引言：登革病毒（DENV1-4）是全球最重要的虫媒病毒病原体，每年导致约3.9亿人感染。当前登革疫苗开发面临巨大挑战，已上市的减毒活疫苗（如Dengvaxia^?和Qdenga^?）存在血清型间保护不平衡及潜在抗体依赖性增强（ADE）风险。研究表明，成熟登革病毒颗粒（mDENV）缺乏prM蛋白且融合环（FL）表位可及性低，能优先被强效中和单克隆抗体（mAbs）识别，而FL和prM抗体多为弱中和性且可能介导ADE，因此mDENV被视为理想疫苗候选抗原。
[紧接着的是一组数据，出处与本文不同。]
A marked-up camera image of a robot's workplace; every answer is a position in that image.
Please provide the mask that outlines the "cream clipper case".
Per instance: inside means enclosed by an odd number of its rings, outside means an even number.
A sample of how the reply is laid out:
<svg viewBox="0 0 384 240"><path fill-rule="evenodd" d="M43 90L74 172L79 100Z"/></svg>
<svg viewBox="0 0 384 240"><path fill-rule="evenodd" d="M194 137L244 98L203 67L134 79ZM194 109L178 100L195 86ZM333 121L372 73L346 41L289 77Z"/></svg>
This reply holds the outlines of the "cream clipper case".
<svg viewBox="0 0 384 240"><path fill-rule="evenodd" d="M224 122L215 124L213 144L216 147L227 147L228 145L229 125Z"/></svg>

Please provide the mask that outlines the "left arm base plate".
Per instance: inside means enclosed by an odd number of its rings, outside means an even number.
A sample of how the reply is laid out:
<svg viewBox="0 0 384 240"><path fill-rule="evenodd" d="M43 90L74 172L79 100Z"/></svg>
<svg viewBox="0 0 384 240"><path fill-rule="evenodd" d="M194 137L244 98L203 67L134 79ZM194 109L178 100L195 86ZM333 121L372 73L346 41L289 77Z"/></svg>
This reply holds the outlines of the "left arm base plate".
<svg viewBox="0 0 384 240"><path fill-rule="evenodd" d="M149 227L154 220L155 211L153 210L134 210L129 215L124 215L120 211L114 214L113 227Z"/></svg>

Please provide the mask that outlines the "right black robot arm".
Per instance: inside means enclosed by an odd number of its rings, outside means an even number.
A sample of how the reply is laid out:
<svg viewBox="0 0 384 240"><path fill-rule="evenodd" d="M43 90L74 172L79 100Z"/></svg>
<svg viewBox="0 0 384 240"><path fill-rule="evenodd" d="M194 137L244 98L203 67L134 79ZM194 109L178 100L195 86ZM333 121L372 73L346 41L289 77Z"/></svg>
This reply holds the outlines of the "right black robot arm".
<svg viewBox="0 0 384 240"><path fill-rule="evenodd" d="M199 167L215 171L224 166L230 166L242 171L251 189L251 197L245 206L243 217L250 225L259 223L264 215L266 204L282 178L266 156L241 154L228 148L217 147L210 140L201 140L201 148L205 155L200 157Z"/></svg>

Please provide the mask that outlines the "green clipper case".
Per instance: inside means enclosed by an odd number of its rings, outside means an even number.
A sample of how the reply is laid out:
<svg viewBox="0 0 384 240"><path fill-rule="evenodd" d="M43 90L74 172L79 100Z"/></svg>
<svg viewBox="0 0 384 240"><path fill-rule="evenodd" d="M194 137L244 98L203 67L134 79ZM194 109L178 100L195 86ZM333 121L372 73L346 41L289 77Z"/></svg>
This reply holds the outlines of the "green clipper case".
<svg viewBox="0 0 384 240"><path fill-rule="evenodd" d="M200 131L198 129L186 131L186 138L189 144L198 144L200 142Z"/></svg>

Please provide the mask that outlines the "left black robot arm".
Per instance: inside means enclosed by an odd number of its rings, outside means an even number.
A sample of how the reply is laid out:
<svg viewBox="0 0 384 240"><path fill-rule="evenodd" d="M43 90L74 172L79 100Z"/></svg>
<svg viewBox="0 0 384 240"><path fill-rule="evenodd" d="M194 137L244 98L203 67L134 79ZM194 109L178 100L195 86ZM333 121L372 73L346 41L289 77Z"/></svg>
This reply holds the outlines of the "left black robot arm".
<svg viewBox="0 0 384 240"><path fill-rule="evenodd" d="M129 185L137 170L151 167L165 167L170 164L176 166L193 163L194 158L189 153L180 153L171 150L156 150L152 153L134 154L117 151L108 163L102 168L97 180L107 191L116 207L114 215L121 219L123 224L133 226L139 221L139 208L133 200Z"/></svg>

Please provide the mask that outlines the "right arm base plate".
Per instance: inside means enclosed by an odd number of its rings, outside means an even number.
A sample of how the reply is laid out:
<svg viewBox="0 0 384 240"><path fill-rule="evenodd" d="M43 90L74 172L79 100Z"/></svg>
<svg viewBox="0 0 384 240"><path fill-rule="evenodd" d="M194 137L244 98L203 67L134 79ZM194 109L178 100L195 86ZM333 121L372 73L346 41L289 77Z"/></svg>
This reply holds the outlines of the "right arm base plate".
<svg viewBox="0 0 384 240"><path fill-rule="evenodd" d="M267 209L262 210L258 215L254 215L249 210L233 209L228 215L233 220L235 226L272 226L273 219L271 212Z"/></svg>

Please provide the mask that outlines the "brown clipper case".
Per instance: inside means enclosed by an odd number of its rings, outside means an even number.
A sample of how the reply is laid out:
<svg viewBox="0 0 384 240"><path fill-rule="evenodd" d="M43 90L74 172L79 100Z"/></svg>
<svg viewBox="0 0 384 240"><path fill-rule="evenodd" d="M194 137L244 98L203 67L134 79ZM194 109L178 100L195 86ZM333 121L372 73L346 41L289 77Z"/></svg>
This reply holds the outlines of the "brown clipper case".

传统灭活方法（如甲醛、紫外线）可能破坏病毒抗原表位，而非离子去垢剂Tween 20（聚山梨酯20）作为FDA批准的安全佐剂，此前未被用于疫苗开发。

材料与方法：研究使用稳定表达弗林蛋白酶（furin）的Vero细胞生产mDENV1（夏威夷株）、mDENV2（新几内亚C株）和mZIKV（PRVABC-59株）颗粒。通过聚焦试验（focus assay）、蔗糖梯度超速离心和蛋白酶K消化实验评估病毒灭活效果及膜完整性。采用实时定量RT-PCR（qRT-PCR）分析病毒RNA拷贝数，细胞结合ELISA和酸性暴露实验探讨灭活机制。小鼠免疫实验使用BALB/c小鼠，以1 μg E蛋白当量的Tween 20灭活mDENV1加铝佐剂（Alhydrogel）进行三次腹腔注射，通过微量中和试验（MNT）、竞争结合ELISA和FL比例测定评估抗体反应。

结果：

Tween 20有效灭活DENV和ZIKV

1% Tween 20在37°C处理1小时可完全灭活mDENV和mZIKV，最低有效浓度为0.5%。灭活后病毒颗粒无法形成感染灶（FFU），且灭活效率高于22°C处理。

Tween 20灭活更好保留中和表位

与甲醛和UV灭活相比，Tween 20处理的mDENV1颗粒与14种人源mAbs的结合率更高（尤其是识别四级表位如EDE和DI/II hinge的抗体），相对结合率可达50-100%。类似结果在mDENV2和mZIKV颗粒中得到验证。

纯化后表位稳定性保持

通过蔗糖垫超速离心和Capto Core 400层析纯化的Tween 20灭活颗粒保持高纯度，Western blot显示E蛋白二聚体和单体条带完整，且纯化后颗粒仍无感染性。储存7个月后抗原性稳定。

膜完整性未受破坏

Tween 20处理不会像Triton X-100那样破坏病毒膜结构。蔗糖梯度沉降和蛋白酶K保护实验表明，病毒颗粒密度和内核蛋白（C蛋白）保护性均与未处理组一致。

灭活机制涉及多途径

Tween 20处理导致病毒RNA拷贝数下降约3 log₁₀，但直接RNA处理无影响，预加RNase抑制剂（RNaseOUT）可阻止降解，提示细胞外RNase参与此过程。此外，病毒与细胞结合能力显著降低，酸性暴露引发的E蛋白构象变化（如747C4表位丢失）被抑制。

诱导强效广谱中和抗体

免疫小鼠血清ELISA和中和抗体滴度（NT₅₀）随免疫次数显著上升，且两者正相关（Spearman检验）。竞争结合ELISA显示血清可高效抑制强中和mAbs（如EDE1 mAb 752.2B2，IC₅₀达1666），但对FL mAb抑制较弱。FL抗体比例仅6.8%，远低于自然感染人群。血清对DENV1-4均具中和活性（NT₅₀分别为35353、3191、4449和678）。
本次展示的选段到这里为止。